**What you will do:** Check each line of the entries below for the word "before", then state how many lines have it and nothing more.
BEGIN
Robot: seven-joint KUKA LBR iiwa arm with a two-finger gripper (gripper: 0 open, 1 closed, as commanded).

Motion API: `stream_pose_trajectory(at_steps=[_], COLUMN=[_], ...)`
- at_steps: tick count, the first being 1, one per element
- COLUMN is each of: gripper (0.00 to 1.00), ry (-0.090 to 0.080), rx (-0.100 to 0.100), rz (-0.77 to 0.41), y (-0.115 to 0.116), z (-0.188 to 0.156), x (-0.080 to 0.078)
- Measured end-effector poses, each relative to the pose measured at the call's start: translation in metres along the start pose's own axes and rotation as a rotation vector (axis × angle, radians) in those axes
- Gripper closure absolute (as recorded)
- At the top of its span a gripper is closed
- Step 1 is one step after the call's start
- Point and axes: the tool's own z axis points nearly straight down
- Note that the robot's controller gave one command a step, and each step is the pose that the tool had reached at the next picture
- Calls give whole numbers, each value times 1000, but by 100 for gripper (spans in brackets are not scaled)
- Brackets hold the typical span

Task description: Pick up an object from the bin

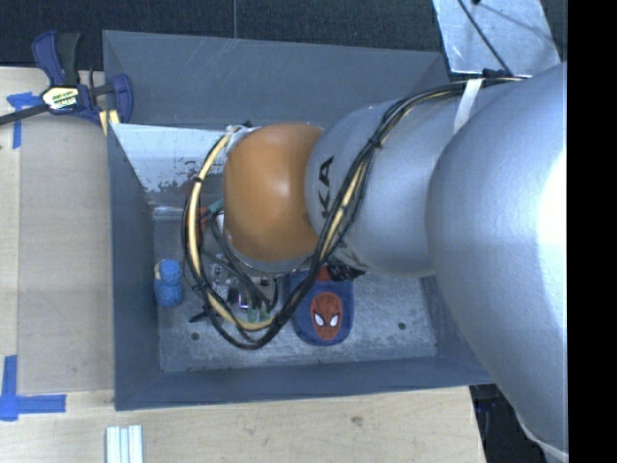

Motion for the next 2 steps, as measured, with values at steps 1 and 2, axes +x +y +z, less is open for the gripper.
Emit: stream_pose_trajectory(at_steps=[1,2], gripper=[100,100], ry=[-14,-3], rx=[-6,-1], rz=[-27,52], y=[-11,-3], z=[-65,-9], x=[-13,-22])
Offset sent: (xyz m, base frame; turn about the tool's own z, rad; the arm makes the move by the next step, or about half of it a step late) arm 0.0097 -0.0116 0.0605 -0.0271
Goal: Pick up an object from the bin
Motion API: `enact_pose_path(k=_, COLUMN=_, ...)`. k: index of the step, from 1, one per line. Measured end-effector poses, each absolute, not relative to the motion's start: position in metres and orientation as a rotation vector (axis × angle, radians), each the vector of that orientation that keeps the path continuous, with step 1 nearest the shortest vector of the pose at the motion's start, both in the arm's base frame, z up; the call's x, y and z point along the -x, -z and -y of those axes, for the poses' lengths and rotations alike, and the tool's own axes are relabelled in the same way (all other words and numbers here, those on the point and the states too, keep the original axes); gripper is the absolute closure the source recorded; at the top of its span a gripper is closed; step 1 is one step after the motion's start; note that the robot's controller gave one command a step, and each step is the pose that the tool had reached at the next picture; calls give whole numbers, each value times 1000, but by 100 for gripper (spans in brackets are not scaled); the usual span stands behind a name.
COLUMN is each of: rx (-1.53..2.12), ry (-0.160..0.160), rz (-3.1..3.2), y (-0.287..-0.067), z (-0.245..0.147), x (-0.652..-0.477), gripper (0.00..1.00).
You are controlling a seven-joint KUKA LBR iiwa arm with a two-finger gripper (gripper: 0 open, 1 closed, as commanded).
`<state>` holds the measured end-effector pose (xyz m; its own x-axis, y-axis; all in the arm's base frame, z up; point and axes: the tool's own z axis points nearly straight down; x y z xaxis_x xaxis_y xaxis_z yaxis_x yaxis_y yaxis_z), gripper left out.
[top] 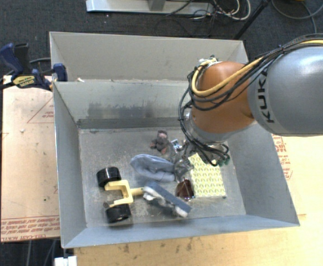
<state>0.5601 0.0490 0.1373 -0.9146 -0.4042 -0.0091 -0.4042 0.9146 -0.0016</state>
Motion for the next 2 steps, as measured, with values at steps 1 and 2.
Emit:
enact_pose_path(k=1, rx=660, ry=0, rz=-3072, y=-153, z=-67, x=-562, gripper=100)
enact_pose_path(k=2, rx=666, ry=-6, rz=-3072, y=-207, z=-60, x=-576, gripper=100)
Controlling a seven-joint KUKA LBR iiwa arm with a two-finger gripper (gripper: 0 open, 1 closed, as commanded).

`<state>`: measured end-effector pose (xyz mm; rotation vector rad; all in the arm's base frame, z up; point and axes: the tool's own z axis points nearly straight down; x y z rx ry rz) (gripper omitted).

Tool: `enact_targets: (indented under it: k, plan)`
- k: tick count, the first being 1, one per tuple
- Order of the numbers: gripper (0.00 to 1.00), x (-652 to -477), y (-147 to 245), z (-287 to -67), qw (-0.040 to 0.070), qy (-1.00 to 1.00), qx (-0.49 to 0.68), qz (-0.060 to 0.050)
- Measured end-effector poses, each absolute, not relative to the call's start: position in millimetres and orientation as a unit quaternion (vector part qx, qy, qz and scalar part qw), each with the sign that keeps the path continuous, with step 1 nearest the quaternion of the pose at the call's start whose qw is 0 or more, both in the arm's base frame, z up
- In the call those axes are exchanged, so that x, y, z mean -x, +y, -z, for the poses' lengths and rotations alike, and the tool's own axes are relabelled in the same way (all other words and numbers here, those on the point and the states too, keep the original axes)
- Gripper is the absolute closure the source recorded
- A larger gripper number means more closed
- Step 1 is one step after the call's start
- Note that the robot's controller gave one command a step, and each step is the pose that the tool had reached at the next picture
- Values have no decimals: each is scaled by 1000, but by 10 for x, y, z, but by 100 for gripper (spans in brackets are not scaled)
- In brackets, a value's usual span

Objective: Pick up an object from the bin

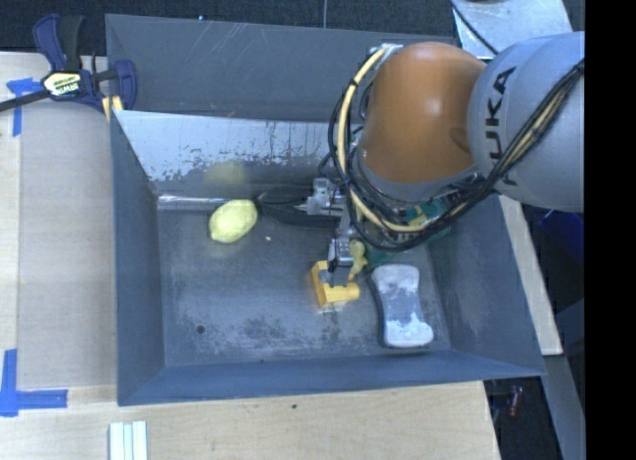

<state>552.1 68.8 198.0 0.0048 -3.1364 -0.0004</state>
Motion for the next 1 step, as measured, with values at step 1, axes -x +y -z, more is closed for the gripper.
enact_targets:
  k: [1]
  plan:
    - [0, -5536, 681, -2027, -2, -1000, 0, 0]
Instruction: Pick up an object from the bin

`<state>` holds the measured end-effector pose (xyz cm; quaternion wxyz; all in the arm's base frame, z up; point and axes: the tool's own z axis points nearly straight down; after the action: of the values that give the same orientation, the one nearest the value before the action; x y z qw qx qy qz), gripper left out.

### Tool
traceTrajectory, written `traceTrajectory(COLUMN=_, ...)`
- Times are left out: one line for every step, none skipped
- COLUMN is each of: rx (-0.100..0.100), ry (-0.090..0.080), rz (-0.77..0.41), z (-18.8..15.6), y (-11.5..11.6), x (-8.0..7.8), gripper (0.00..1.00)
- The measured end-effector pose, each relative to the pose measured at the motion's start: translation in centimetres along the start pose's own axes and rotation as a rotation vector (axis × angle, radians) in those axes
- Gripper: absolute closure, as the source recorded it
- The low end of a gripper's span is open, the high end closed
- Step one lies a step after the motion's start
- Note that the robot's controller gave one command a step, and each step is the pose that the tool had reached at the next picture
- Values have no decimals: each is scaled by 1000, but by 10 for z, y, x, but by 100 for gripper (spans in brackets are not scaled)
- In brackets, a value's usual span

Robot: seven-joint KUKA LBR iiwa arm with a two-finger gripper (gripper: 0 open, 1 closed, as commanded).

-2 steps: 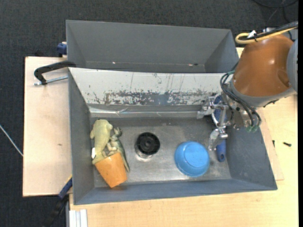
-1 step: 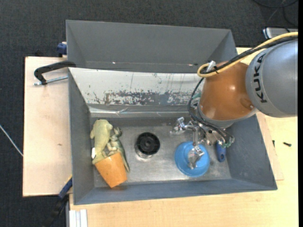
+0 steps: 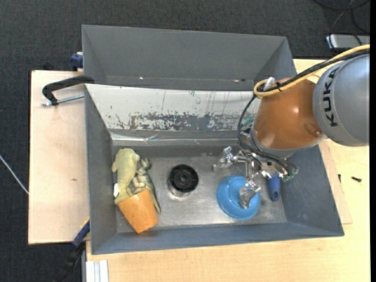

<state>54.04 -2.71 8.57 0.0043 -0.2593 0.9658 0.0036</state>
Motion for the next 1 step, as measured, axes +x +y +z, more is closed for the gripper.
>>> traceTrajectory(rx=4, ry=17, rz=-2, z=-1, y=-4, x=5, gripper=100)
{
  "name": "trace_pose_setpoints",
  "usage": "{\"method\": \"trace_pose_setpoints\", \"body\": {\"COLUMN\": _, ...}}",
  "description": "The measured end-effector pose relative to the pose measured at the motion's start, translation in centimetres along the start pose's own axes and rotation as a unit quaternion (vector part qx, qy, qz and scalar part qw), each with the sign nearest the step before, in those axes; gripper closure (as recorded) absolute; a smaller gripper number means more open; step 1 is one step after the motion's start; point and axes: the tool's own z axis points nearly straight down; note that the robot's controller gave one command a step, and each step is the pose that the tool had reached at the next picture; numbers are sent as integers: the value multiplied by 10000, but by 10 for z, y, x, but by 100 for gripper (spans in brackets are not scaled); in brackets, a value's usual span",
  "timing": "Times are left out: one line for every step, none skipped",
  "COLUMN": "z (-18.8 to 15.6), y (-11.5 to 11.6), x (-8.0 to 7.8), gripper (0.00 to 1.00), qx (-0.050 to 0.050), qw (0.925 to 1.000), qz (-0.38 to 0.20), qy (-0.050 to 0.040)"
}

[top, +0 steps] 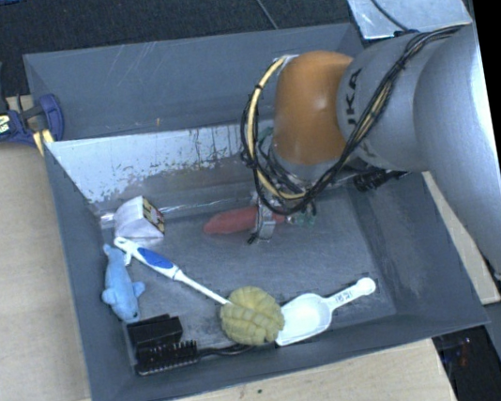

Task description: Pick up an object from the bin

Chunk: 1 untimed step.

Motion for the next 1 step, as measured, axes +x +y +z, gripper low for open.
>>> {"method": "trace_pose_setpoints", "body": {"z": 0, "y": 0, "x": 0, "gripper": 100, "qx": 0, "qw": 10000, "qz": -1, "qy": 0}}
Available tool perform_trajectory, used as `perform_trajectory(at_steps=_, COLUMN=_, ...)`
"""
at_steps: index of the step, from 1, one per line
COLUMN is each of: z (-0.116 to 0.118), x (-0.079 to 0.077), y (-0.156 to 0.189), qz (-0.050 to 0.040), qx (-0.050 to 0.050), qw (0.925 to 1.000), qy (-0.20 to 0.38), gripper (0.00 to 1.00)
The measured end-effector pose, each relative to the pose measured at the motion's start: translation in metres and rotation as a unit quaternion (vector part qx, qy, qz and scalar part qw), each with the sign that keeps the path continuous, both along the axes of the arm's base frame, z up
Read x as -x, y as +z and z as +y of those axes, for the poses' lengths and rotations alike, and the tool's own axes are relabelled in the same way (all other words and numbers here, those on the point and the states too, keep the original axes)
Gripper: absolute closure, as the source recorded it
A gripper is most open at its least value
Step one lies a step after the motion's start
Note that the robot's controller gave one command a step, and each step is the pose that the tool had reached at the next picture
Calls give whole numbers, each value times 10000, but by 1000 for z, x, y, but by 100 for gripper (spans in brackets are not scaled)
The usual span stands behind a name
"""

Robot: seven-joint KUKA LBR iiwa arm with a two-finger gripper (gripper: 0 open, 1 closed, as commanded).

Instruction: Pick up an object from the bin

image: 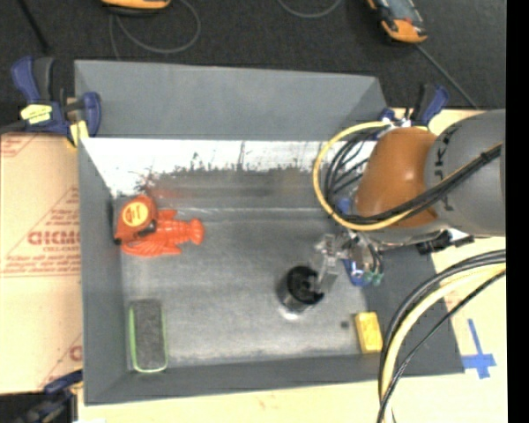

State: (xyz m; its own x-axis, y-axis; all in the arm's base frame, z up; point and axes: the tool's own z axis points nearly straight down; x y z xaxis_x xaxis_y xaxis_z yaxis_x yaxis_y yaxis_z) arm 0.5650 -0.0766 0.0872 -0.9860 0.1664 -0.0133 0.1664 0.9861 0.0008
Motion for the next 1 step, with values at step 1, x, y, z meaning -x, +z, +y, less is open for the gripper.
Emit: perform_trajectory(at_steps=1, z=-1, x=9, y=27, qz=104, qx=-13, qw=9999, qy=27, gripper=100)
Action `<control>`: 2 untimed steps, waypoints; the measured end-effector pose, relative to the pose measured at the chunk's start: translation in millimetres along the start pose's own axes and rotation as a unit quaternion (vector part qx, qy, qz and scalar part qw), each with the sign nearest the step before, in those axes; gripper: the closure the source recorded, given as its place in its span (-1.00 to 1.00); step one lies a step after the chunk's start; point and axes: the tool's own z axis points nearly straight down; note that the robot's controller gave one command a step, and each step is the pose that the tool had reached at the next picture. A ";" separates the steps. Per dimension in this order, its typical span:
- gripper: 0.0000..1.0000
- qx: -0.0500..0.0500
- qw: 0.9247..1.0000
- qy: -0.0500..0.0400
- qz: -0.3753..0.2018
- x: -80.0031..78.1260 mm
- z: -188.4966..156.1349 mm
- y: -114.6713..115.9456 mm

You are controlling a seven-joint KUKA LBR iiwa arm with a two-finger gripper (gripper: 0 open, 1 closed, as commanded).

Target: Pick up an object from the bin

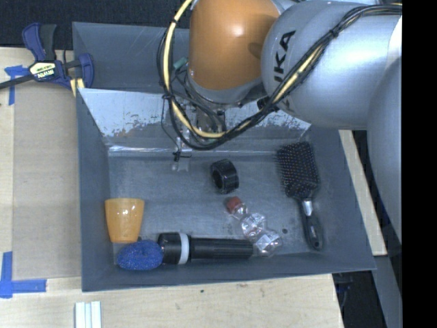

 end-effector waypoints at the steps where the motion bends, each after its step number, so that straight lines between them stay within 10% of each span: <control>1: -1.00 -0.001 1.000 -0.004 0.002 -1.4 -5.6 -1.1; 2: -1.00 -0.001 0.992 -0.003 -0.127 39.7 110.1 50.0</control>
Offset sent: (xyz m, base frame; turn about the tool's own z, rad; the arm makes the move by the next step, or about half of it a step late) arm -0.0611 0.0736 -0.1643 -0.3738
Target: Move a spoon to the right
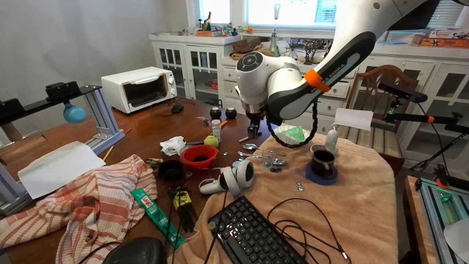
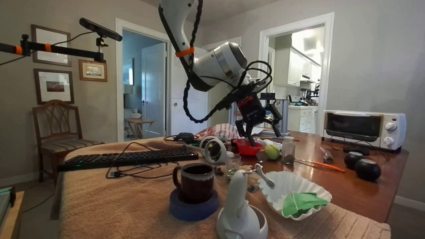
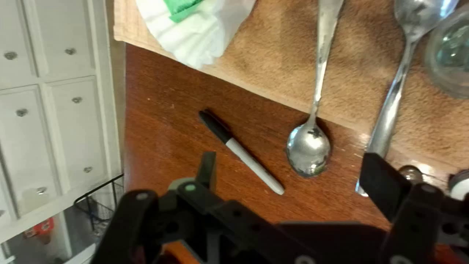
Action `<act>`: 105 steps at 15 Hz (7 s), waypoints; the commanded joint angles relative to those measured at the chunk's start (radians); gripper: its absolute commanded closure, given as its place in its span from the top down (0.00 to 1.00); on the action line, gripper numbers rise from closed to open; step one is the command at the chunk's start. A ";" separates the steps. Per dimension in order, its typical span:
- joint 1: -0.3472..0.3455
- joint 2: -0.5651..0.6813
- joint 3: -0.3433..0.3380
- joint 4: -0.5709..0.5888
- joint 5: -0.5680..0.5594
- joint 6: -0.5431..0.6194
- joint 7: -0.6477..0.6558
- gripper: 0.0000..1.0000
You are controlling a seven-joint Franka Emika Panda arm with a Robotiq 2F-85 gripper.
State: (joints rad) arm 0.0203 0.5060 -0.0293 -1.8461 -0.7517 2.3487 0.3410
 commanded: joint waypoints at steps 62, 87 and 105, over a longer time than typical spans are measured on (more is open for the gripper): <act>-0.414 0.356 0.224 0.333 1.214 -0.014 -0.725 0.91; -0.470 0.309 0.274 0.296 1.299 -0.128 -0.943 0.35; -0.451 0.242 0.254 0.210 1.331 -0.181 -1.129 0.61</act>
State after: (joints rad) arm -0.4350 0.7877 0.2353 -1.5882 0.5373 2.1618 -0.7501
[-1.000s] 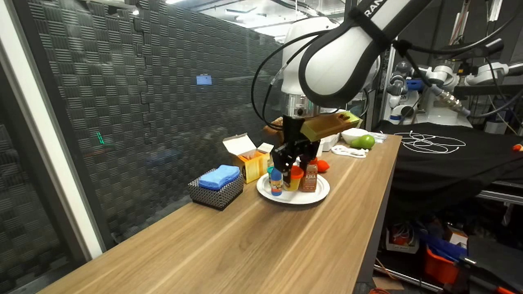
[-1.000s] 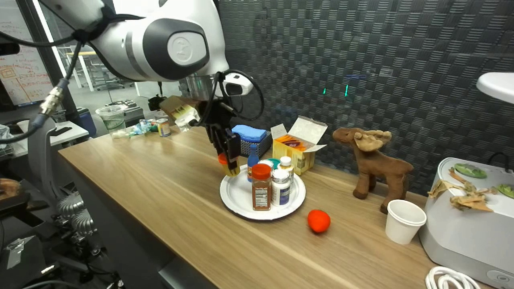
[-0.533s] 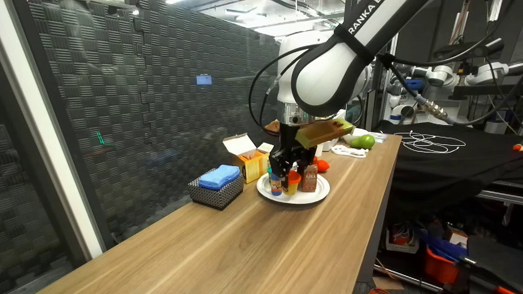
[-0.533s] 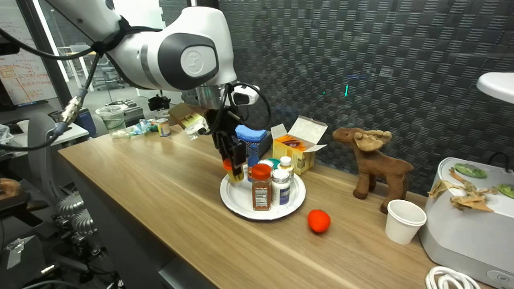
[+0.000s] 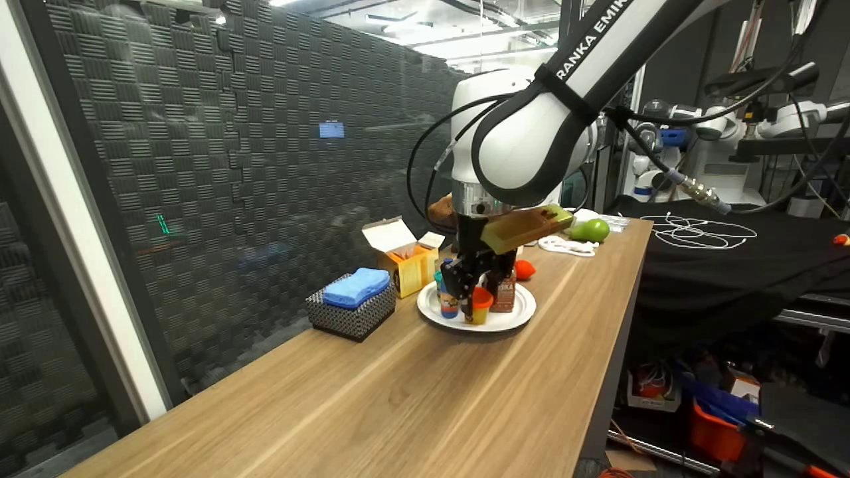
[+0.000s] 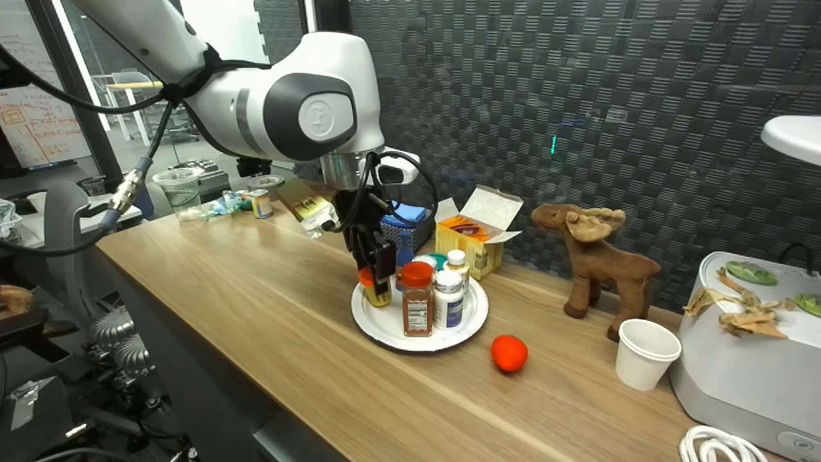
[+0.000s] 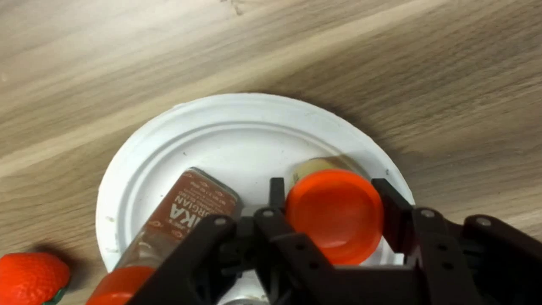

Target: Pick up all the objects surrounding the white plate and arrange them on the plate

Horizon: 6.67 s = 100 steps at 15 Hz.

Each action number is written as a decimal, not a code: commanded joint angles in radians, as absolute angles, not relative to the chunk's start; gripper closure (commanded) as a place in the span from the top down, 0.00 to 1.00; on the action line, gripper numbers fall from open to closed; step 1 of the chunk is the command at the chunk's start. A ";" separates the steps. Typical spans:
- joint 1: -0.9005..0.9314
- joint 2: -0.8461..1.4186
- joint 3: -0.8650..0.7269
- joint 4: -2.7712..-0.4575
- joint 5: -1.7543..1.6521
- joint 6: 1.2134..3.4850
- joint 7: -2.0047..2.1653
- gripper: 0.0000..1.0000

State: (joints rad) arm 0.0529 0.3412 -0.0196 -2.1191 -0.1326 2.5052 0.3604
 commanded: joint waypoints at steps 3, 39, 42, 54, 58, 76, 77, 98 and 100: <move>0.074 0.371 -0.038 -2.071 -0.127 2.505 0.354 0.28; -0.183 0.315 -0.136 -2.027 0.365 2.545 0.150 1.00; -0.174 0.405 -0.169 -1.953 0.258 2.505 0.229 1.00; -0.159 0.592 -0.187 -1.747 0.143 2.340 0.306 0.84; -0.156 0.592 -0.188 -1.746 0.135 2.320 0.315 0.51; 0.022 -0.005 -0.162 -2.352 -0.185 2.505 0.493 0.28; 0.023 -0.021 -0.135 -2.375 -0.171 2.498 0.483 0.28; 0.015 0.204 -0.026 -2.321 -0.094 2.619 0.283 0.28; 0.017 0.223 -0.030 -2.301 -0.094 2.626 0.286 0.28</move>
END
**Response area:** 3